There might still be directly-to-electricity pinch-fusion approaches that use neutronic fusion, I tried looking for any but didn’t find an example. We’ll see what ends up being done in practice, but close to 100% energy utilization is at least possible using pinch-fusion.
On the other hand, the losses in heat-conversion are inevitably huge. The higher the temperature of the heated fluid compared to the environment the higher the efficiency, but given that our environment has like 300 K we can’t really escape losing significant amounts of our energy even if we use liquid metal (like general fusion) and manage to get up to 1000 K. The losses of going through heat are <environment temperature>/<internal temperature> (carnot efficiency), so would still amount to 30% energy loss if we manage to use 1000K liquid metal or supercritical steam to capture the fusion energy and drive a turbine. In practice supercritical steam turbines as used in nuclear plants hover around 50% efficiency at the high end.
The magnetic field in pinch-fusion interacts with the (charged) particles directly, which are emitted at (many many) millions of K. Therefore this theoretical efficiency will be at over 99.99%. In effect in heat-based fusion we loose a lot of that energy by mixing the extremely hot fusion results with the much colder working fluid.
They can’t control which particles fuse though. The Helion energy reactor still has the particles for deuterium to deuterium fusion. 50% of the time that gives your tritium+p and 50% is He3+n. I don’t know the preference of each fusion event in their reactor, but not all events will produce charged particles.
Fair point, though there are ways to change the probabilities of fusion paths, just not ever fully to 0.
Reaction probabilities scale with reactant concentration and temperature in ways we can exploit.
I tried to find some numbers on the relative probabilities and fusion chains, and ran into The helium bubble: Prospects for 3He-fuelled nuclear fusion (2021) which I hope is a credible source.This paper contains a figure, which gives numbers to the fusion preferences you mentioned.
Paraphrasing the paper in chapter “Technical feasibility of D-3He fusion” here, first we see that up to 2 billion K, the discrepancy between ²H-³He and ²H-²H fusion grows, up to about 10x. ²H-²H reactions will either produce a ¹n (neutron) and a ³He, or produce an ¹H and an ³H, with the ³H then (effectively) immediately undergoing the much more reactive ²H-³H producing a neutron too.
In addition to picking an ideal temperature (2GK), we can also further, for the price of less than a factor 2 increase of pressure, use a 10:90 mixture of ²H:³He, or even more. This will proportionally make the ²H-²H branch a factor 10/90 ≈ 11% as likely as the ²H-³He correcting for reaction crossection.

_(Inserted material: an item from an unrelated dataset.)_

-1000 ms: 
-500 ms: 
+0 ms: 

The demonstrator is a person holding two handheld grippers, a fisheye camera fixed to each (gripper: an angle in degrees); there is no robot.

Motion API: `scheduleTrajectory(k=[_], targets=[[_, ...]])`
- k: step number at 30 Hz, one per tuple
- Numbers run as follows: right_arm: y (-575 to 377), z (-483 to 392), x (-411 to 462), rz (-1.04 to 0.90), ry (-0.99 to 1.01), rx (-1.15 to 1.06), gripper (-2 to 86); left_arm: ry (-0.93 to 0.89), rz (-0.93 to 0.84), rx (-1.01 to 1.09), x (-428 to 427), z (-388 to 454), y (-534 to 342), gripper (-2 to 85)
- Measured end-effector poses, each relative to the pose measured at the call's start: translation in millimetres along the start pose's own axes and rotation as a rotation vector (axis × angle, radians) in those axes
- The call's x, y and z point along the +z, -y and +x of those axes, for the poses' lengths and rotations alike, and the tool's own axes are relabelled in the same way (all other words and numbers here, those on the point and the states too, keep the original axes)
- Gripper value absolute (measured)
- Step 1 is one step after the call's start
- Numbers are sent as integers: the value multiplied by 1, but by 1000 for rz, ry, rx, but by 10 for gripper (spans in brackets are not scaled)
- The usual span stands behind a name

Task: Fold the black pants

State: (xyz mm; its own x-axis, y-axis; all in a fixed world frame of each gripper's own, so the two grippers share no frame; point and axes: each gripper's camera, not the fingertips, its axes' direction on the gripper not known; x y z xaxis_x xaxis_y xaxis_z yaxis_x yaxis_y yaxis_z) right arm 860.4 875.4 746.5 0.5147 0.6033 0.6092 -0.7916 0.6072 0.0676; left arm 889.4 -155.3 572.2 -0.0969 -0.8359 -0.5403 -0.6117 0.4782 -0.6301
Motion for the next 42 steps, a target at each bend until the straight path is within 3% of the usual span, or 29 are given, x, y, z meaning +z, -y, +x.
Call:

Past that, reactivity goes about with the square of pressure and the inverse of ²H concentration, so another 10x in fusion plasma pressure would net another 100x decrease in neutron emission at equal energy output.
Given how quickly fusion reactivity rises with better fusion devices, we can probably expect to work with much higher concentrations than 10:90 when the technology matures, but 10:90 at 2GK would still have about 1/100ᵗʰ the neutrons per reaction and less than 1/100ᵗʰ per energy produced compared to fully neutronic fusion like ²H-³H.The problem is solvable, but there is definitely a potential for taking shortcuts and performing ²H-³He with much higher neutron emissions.